| YOUR GOAL |
Scan the material below for the string "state", and copy every line where it shows up.

| RECORDED INFORMATION |
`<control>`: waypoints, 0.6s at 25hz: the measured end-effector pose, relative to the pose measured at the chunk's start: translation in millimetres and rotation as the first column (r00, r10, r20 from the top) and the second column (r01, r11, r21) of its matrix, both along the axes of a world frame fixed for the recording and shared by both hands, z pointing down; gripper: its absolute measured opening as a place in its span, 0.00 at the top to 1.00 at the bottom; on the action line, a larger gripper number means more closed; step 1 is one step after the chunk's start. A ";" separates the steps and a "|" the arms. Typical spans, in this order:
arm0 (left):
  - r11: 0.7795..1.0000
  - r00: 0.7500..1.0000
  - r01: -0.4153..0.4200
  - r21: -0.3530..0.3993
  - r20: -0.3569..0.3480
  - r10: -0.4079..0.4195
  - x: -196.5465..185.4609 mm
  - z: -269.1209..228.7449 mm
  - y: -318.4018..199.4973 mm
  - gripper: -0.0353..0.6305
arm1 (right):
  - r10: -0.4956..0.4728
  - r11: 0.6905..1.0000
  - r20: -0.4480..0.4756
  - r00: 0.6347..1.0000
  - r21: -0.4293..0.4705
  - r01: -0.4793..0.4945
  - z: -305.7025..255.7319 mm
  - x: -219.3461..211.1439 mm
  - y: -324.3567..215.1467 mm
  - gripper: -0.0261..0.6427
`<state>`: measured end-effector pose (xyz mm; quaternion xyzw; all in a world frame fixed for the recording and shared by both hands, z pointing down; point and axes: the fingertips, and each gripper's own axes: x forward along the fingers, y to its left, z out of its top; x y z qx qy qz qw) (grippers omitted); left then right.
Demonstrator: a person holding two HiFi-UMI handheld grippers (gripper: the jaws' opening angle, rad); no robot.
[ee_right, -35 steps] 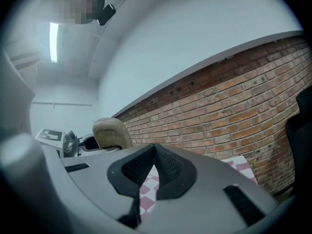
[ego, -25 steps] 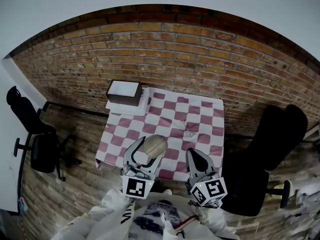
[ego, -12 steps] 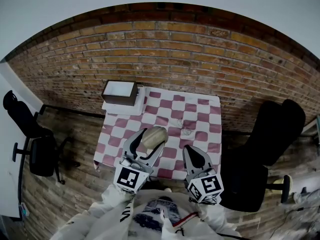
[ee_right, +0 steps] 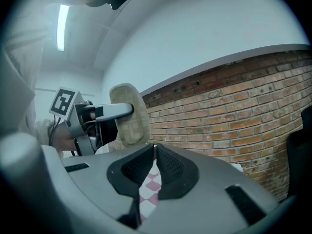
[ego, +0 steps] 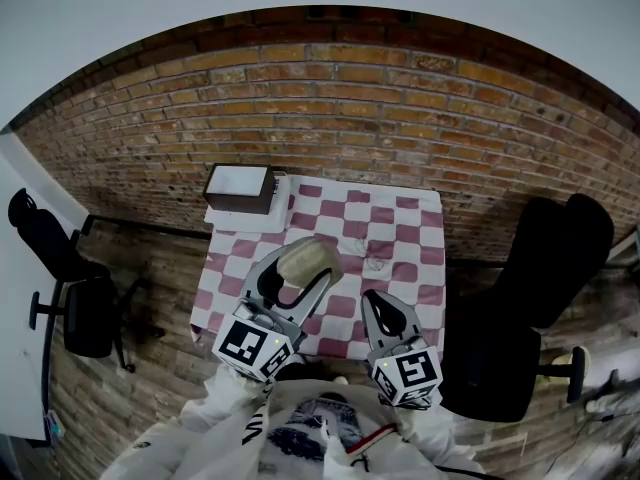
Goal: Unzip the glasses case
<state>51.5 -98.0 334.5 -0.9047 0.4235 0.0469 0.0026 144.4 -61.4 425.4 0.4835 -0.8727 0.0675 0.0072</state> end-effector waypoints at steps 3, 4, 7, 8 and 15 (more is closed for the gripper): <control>1.000 0.999 -0.014 -0.019 -0.032 0.014 0.8 -4.5 -1.3 0.53 | -0.008 1.000 -0.011 1.000 0.001 0.008 0.5 -3.6 -0.3 0.94; 0.999 0.999 -0.018 -0.026 -0.044 0.017 0.8 -5.6 -1.5 0.53 | -0.009 1.000 -0.012 1.000 -0.002 0.009 1.4 -4.3 -0.1 0.94; 0.999 0.997 -0.025 -0.038 -0.070 0.023 0.9 -9.0 -1.9 0.53 | -0.024 1.000 -0.013 1.000 -0.006 0.024 3.9 -7.1 0.5 0.94; 0.999 0.997 -0.026 -0.038 -0.074 0.023 0.9 -10.4 -2.0 0.53 | -0.027 1.000 -0.011 1.000 -0.007 0.027 4.3 -8.2 0.7 0.94; 0.998 0.995 -0.042 -0.042 -0.097 0.038 3.4 -17.8 0.5 0.53 | -0.030 1.000 -0.010 0.999 -0.004 0.030 4.2 -14.3 2.5 0.94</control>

| REPLY |
`<state>`: measured end-effector pose (xyz mm; quaternion xyzw; all in a world frame fixed for the recording and shared by both hands, z pointing down; point and axes: the fingertips, and each gripper's own axes: x forward along the fingers, y to its left, z out of its top; x y z qx qy qz qw) (grippers omitted); left then right.
<state>51.5 -98.0 334.5 -0.9047 0.4235 0.0469 0.0026 144.4 -61.4 425.4 0.4835 -0.8727 0.0675 0.0072</state> end-effector waypoints at steps 3, 4, 7, 8 and 15 (more is closed for the gripper): <control>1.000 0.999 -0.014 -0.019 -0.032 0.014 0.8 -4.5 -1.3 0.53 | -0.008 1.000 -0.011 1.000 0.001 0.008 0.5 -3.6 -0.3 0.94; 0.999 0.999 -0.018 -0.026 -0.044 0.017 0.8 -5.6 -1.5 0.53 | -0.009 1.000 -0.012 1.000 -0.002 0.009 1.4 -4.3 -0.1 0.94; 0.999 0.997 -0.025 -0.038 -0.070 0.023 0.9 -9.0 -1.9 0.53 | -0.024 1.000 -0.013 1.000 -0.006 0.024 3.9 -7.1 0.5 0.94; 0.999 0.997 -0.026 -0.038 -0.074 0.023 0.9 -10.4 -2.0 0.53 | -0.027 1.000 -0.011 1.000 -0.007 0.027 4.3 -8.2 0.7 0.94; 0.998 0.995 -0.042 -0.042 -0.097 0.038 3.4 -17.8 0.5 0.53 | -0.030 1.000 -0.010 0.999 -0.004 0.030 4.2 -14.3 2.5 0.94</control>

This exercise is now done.